When the web server goes down, this in-memory memcache is lost, and hence all current, and untampered sessions are valid.

The set is not shared across all insances of the web application. This can cause a session to be wrongly accepted when it is served by a different instance than the one that it has been invalidated on.

After all, if this is just memcache, one might as well use the real memcache and take advantage of its cache expiration mechanism and sharing of data across all instances.


  1. How do you cope with leaked MAC key?

  2. I guess a leaked MAC key would lead to a change of MAC key which would lead to all sessions being invalidated.

    This causes a mild annoyance for valid users because they have to go through session creation again. And there's a window of opportunity that someone can create arbitrary session with the leaked key.

    So I guess, I'd just go ahead and change the MAC key. The change in MAC key does not make invalidated sessions valid.

  3. I'd have stated my question clearer. Here it goes:

    One of the main benefits of using a cookie backed session scheme is scalability, i.e., you have so many web servers, and you want each of them to process requests independently. This is what is known as a "shared-nothing architecture".

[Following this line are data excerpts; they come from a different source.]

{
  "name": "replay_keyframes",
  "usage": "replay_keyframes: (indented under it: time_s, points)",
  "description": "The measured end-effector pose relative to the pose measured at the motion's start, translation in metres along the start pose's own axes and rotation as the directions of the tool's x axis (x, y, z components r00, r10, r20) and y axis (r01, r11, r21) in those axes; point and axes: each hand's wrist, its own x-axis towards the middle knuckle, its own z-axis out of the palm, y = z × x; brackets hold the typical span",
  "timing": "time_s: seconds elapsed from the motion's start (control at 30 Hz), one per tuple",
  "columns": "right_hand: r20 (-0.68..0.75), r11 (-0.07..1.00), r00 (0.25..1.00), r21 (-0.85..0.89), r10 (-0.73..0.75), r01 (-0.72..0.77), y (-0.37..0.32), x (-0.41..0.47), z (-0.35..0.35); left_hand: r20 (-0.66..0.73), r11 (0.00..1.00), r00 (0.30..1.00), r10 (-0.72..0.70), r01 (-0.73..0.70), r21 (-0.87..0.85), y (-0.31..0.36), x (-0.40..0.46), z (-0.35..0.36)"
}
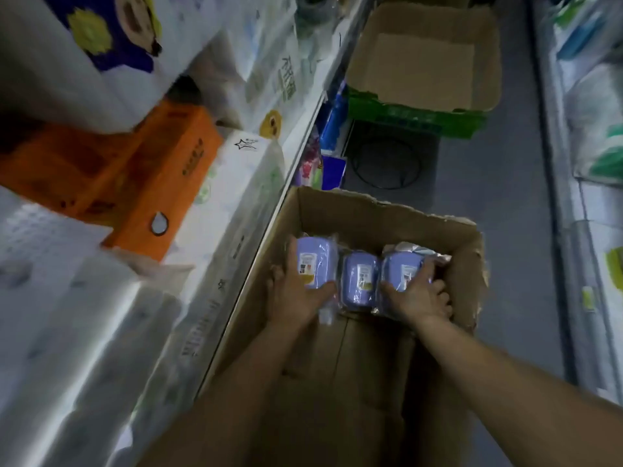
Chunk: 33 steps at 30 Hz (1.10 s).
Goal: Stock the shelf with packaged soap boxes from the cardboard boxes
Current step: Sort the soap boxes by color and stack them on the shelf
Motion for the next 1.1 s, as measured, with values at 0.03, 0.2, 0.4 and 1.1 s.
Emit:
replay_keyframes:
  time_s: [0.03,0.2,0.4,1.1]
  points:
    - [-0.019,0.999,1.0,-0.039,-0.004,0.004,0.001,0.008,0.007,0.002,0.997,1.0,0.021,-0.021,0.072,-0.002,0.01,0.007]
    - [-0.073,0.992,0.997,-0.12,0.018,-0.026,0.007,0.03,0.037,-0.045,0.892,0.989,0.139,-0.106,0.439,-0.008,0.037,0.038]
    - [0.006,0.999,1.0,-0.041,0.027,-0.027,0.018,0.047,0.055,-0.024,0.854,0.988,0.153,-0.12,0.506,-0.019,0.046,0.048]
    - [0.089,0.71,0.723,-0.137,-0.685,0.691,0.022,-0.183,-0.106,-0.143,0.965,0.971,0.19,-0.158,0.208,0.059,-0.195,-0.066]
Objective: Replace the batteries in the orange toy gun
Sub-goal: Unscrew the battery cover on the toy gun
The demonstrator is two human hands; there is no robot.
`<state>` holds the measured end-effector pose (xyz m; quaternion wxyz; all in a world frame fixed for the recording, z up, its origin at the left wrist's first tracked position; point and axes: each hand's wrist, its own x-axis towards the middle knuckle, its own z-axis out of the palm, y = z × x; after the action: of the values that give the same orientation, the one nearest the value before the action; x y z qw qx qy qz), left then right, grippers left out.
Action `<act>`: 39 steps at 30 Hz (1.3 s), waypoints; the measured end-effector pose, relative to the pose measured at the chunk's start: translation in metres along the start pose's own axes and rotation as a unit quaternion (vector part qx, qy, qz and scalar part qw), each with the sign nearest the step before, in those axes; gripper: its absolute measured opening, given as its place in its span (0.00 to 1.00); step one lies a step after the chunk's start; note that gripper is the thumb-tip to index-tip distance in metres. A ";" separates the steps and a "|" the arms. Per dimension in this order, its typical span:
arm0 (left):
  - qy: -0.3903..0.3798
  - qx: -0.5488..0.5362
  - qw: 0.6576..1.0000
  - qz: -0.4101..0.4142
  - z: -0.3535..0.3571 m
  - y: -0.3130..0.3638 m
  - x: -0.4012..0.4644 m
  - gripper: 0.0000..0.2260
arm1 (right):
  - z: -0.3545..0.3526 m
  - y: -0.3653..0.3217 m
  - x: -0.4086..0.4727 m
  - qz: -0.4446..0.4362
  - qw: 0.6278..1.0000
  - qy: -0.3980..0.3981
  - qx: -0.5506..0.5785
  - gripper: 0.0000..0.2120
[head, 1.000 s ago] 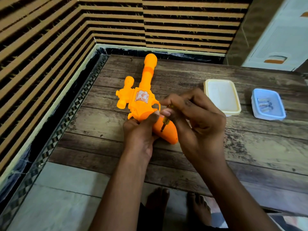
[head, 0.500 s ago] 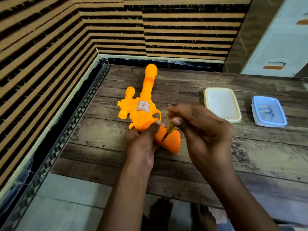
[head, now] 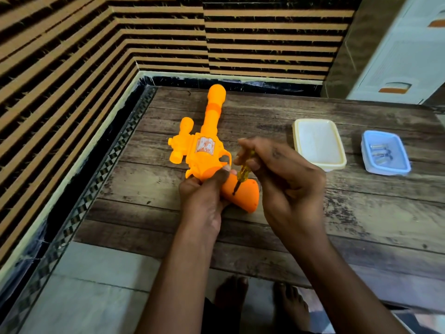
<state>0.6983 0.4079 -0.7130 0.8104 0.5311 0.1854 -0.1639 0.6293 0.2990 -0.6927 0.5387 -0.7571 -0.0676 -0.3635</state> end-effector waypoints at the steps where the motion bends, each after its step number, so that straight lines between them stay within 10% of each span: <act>1: -0.004 -0.002 1.000 0.004 0.000 0.000 0.000 0.14 | 0.001 -0.001 -0.001 0.001 1.000 -0.001 0.005 0.12; 39: -0.020 0.009 0.999 0.029 -0.002 -0.004 0.003 0.07 | 0.006 -0.005 0.002 -0.014 1.000 0.009 -0.012 0.10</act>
<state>0.6989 0.4077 -0.7180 0.8138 0.5400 0.1516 -0.1524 0.6309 0.3053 -0.6891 0.5249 -0.7590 -0.0690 -0.3791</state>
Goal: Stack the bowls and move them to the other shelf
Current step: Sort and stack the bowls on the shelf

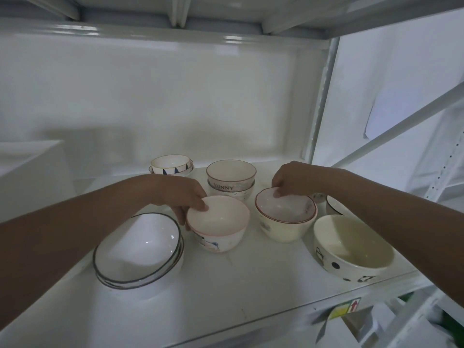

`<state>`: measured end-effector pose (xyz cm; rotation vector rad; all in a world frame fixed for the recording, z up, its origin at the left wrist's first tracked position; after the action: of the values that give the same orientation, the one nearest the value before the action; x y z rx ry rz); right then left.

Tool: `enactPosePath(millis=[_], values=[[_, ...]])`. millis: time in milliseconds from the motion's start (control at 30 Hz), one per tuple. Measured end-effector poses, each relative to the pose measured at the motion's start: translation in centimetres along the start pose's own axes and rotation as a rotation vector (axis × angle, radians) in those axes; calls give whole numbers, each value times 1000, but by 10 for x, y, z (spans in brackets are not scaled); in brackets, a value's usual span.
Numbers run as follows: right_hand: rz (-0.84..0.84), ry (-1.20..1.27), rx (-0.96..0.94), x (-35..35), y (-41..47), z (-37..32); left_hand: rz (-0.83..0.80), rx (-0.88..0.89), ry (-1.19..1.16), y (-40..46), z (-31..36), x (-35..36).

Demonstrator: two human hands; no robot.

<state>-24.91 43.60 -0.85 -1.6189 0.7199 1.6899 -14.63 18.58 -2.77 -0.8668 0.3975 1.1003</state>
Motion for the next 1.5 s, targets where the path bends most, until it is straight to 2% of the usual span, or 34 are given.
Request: enactPosePath(millis=[300,367,500,600,767,1033,1133,1300,1500], values=[[39,88,-3,-4,-13,-11,148,100,-160,-19,24,-22],[50,240,25,-10,-17,-12,170,128,-161,-19,35,-24],[175,831,124,-31,-26,-7,192,180,-171,-16,59,-20],[118,952,105,-41,-37,-4,226,182,-154,-10,74,-14],[105,918,68,-50,-51,-1,305,154,-150,2,90,-7],[65,880,72,-48,-49,-10,198,118,-86,-11,67,-18],[119,857,144,-54,-53,8,165,80,-91,-16,47,-25],[165,535,320,-53,-67,54,118,-27,-76,-18,12,-28],[156,471,517,-27,-78,105,81,-104,-84,-12,-6,-20]])
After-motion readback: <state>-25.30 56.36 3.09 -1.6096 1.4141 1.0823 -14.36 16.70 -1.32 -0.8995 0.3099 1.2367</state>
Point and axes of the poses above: each hand's wrist, its own y-axis towards the middle knuckle, its own x-axis out of the palm, z = x × y, the point moved 3 cm from there along y, towards the middle knuckle, and after that the axes turned 2 degrees about z, right-handed, at the moved point
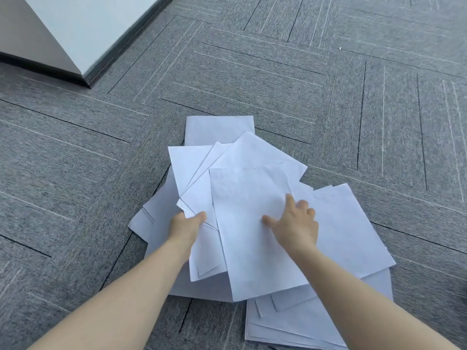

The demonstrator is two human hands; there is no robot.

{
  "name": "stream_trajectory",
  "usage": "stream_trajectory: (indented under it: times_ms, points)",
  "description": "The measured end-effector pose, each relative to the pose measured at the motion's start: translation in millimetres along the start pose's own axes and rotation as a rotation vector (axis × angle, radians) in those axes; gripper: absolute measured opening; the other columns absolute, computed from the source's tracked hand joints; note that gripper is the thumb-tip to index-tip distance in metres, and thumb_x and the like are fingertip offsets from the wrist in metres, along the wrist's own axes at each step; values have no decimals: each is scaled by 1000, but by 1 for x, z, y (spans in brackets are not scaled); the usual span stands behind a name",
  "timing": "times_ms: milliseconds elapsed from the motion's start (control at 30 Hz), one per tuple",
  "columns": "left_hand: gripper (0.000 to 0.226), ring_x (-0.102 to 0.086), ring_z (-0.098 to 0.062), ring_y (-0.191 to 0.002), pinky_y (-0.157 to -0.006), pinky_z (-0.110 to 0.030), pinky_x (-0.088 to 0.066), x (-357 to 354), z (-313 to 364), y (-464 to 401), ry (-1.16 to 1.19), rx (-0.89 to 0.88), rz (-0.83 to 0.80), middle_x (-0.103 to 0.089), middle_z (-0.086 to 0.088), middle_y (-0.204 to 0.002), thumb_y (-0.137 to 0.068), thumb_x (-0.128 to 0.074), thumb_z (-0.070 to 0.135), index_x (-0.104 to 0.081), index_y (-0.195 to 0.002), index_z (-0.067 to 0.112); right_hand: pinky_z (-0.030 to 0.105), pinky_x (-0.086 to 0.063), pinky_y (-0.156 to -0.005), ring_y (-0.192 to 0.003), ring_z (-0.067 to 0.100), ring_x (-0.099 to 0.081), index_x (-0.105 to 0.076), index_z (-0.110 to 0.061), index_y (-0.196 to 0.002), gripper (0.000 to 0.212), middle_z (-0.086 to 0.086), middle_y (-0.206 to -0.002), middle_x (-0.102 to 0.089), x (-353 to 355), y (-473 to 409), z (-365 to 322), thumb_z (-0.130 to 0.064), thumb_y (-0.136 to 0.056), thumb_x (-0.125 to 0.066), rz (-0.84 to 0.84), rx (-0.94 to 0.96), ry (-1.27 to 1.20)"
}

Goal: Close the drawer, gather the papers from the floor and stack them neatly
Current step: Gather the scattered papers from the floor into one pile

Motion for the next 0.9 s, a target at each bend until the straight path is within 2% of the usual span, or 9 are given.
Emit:
stream_trajectory:
  times_ms: [200, 267, 333, 433, 500, 567, 633, 733, 900]
  points:
    - [12, -64, -19, -89, -82, -36, -52, 8, -5, 1, 147, 49, -66, -69, -2, -101, -85, -71, 17, -60, -91, 21, 44, -37, -101, -124, 33, -49, -18, -24, -152, 91, 12, -139, -41, 6, -7, 12, -62, -81, -61, -27, -141, -243]
    - [15, -64, -17, -84, -71, -31, -50, 9, -5, 2, 188, 59, -89, -70, -3, -102, -85, -70, 16, -63, -99, 17, 44, -38, -102, -122, 32, -53, -21, -23, -151, 91, 12, -139, -45, 5, -8, 12, -59, -80, -65, -74, -215, -382]
    - [27, -67, -24, -89, -78, -35, -54, 11, -4, 2, 229, 73, -111, -72, -10, -106, -84, -71, 16, -67, -110, 10, 42, -39, -100, -121, 29, -56, -30, -20, -145, 84, 7, -134, -54, 6, -10, 15, -55, -79, -67, -121, -273, -437]
    - [34, -70, -28, -95, -91, -45, -53, 10, -1, 5, 260, 69, -150, -75, -11, -103, -79, -76, 20, -70, -110, 8, 40, -41, -99, -112, 26, -59, -46, -17, -123, 61, 1, -112, -61, 3, -11, 21, -49, -78, -71, -180, -320, -464]
    - [25, -71, -27, -85, -84, -41, -55, 9, -1, 6, 248, 64, -165, -77, -6, -89, -79, -76, 17, -71, -102, 9, 40, -46, -95, -99, 27, -62, -55, -17, -99, 39, 1, -94, -61, -1, -12, 22, -41, -76, -75, -197, -322, -516]
    - [18, -69, -26, -70, -74, -39, -56, 9, 0, 8, 204, 78, -164, -76, -6, -74, -79, -72, 7, -70, -97, 6, 32, -50, -75, -82, 27, -64, -59, -15, -78, 21, 4, -77, -63, -4, -13, 21, -26, -75, -76, -216, -323, -607]
    - [26, -69, -29, -68, -73, -46, -56, 10, -1, 7, 171, 94, -176, -75, -12, -75, -77, -68, -1, -69, -103, -2, 26, -44, -60, -73, 26, -62, -59, -13, -68, 15, 5, -68, -62, -5, -12, 20, -14, -76, -72, -214, -332, -665]
    - [26, -71, -27, -68, -69, -40, -58, 11, -2, 7, 149, 66, -193, -76, -14, -84, -78, -69, 2, -69, -104, 3, 27, -41, -61, -64, 25, -56, -57, -10, -62, 15, 9, -64, -59, -7, -13, 21, -8, -75, -64, -193, -338, -676]
    - [23, -73, -19, -81, -76, -32, -57, 11, -2, 5, 229, 28, -238, -75, -8, -100, -83, -70, 9, -69, -107, 7, 27, -19, -51, -52, 20, -23, -26, -19, -48, 42, 2, -49, -25, -1, -17, 25, 0, -77, -49, -58, -380, -747]
Point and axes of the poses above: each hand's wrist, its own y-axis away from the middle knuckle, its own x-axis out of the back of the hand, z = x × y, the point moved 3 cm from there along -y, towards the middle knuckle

    Of course you have to distribute your MAC key to all of your web servers. The more server you have, the more likely that your MAC key would be stolen. It's obvious that anybody with the key would be able to impersonate any users, and you have no way to detect him, don't you?

    How would you modify your scheme to prevent, detect and respond to such an incident?

  4. The security of any cryptosystem usually relies only on the secrecy of its key. If I understand you right, the situation that you raised here puts that one basic assumption to rest. It is like asking how do we build a trusted architecture from nothing that we can trust.

    Nevertheless, there could be something done in this case to minimize the impact of such an incident. First, let's see what we control here. We control the hosts, and we control the associated data in the session. Now, let's cook up another scheme.

    First of all, we could use different keys on different hosts and rely on the load balancing to direct the request to this particular host. For this, we need to add another field in the cookie so that the LB device can route requests.

    Secondly, and less effectively, we can store __active__ session identifiers and some (short) associated data such as timestamp in, say, memcache. A coming request would be validated against these active records instead of a much smaller set of invalidated records as I described in the blog post. It would be so much more difficult for an attacker to generate a valid session identifier (which is random and long enough) as well as its associated data. As an optimization, one can use a (counted) Bloom Filter to weed out invalid session identifiers.

    Thanks for bringing up an interesting discussion point.

  5. Well, the point here is to make the system secure against realistic threats; I don't really care much about the principles of anything. You want to use crypto, so you must take care of the case that your keys are compromised. It's that simple, isn't it? Anyway I think you come up with a nice way to address my concern.